He chose to direct this almost exclusively to cutting taxes, meaning he had little additional cash to provide to government departments. Borrowing is forecast to fall from 5 per cent of Gross Domestic Product (GDP) this year to 1.1 per cent by 2028-2029.
The UK spends more than 10 per cent of tax revenue on debt repayment while in the Republic it is less than 3 per cent
However, the Office of Budget Responsibility (OBR) – Britain’s budget watchdog – points out this is based on a £19 billion fall in the real value of government spending by 2027-2028. Previously, it says, spending has tended to be topped up by day-to-day spending as pressures emerge. If this happens, future borrowing levels will go higher, unless taxes rise to compensate.
Comparison with Ireland: Strong growth and surging corporate finance receipts have helped to push the Irish public finances into surplus. Ireland’s national debt is also less vulnerable to higher interest as the vast bulk of outstanding debt is at fixed interest rates, unlike the UK where a quarter of national debt is in index-linked bonds and so repayments have shot up due to higher inflation.
The UK spends more than 10 per cent of tax revenue on debt repayment while in the Republic it is less than 3 per cent.

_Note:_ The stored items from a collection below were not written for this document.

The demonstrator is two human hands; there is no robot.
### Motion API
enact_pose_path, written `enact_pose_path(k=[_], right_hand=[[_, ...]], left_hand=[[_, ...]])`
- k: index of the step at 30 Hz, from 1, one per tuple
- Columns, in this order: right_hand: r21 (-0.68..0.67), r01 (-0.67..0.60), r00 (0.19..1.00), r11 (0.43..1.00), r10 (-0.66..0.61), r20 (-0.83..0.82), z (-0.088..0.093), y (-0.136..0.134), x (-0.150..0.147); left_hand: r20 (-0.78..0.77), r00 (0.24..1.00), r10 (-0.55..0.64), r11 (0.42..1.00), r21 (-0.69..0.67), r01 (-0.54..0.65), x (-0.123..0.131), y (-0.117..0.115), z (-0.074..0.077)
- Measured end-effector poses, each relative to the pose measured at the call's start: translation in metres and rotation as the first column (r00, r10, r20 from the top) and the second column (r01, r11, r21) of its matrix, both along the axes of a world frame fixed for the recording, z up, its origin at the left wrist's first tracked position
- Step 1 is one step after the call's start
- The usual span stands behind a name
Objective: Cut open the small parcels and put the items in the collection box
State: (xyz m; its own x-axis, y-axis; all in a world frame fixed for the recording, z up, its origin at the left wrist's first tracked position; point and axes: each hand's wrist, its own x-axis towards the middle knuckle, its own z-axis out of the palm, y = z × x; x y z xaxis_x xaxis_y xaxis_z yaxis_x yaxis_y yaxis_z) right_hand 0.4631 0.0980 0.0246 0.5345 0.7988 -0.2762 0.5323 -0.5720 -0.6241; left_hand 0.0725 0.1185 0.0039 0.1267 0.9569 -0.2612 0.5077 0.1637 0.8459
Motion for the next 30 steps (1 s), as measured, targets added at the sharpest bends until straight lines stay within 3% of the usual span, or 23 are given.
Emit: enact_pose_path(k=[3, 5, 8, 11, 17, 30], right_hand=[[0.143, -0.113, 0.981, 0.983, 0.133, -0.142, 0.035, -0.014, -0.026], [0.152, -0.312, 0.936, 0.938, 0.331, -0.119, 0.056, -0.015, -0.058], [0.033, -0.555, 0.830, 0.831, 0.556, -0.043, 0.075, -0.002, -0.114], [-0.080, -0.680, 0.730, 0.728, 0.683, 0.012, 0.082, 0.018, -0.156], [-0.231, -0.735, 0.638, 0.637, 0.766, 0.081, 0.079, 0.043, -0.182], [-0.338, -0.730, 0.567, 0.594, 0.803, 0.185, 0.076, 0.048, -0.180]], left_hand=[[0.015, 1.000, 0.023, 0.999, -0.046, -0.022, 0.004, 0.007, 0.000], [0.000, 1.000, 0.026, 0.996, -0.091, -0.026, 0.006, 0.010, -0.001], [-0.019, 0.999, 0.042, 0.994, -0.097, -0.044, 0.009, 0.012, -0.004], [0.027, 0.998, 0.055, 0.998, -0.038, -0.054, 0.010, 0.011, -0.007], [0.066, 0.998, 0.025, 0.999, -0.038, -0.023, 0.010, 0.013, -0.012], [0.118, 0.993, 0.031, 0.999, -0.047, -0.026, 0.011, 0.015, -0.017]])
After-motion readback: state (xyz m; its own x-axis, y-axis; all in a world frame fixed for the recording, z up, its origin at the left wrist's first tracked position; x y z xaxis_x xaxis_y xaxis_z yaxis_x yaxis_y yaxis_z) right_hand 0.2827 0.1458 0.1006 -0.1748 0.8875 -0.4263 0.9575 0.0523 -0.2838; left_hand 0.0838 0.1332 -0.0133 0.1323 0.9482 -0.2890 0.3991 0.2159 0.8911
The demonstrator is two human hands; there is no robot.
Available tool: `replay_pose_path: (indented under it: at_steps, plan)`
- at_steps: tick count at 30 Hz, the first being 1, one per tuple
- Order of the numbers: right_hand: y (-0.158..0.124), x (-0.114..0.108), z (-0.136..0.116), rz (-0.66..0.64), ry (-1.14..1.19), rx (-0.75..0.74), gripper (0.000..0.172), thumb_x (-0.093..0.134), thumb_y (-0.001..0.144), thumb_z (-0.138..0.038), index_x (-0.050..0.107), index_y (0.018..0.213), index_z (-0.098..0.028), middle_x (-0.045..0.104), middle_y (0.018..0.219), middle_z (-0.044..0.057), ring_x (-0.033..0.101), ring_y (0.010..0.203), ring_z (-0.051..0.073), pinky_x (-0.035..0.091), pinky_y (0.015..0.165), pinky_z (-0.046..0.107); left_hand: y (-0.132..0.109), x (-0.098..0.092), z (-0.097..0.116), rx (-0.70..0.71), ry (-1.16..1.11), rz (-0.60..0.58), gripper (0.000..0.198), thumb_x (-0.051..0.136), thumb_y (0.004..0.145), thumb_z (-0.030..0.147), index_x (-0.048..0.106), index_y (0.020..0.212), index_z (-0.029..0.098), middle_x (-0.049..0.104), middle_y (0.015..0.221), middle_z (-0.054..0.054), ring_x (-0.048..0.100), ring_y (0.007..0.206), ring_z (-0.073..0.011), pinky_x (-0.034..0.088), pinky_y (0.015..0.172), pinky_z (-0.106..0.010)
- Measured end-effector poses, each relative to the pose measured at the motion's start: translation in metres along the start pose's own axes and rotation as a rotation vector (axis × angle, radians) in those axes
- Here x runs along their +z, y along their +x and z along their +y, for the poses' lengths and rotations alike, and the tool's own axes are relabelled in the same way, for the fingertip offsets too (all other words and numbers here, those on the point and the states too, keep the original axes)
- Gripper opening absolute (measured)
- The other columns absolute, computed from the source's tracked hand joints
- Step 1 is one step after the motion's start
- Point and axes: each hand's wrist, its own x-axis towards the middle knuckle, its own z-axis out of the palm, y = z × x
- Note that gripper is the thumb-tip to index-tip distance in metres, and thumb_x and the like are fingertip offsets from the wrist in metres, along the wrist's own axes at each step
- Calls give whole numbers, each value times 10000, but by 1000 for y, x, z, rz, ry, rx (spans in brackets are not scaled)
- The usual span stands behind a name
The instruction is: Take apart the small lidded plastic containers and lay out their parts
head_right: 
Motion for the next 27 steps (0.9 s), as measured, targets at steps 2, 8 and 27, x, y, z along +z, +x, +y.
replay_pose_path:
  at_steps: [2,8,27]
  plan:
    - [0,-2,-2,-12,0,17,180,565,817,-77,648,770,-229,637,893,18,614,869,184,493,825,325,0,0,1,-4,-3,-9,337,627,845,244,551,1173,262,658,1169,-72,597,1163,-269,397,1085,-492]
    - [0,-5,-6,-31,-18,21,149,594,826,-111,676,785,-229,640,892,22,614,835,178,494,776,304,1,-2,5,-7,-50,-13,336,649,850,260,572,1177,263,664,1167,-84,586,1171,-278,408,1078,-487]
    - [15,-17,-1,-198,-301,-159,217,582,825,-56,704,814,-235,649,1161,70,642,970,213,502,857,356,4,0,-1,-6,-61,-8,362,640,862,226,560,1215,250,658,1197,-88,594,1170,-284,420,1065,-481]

The State’s budget surplus was forecast in the recent budget to be 2.7 per cent of GNI* (the aggregate which excluded the distortions caused by multinationals) and 4.4 per cent in 2025 and 2026.
However, the recent shortfalls in corporation tax and pressures on health spending are likely to reduce these forecasts –and it is worth noting the Department of Finance estimates that were all the “excess” corporation tax to disappear, the exchequer would be in deficit.
Tax
The headline-grabbing part of the autumn statement for the public was a cut in the main national insurance rate by 2 percentage points from January to 10 per cent.
This will benefit taxpayers. However, it will be more than offset by the impact of the classic budget stealth tax – the impact of non-indexation of tax bands and credits which will increase the tax burden on those in work.
If these are not adjusted for inflation, then the tax take rises as wages increase in response to inflation. Economists call this “fiscal drag”. The impact varies across different income levels.
But taxes on income are set to rise with 4 million additional workers paying income tax by 2028/29 and 3 million more moving to the higher rate. So despite the national insurance cut, the tax burden is set to rise to a post-war high of 37.7 per cent of GDP by 2029-29.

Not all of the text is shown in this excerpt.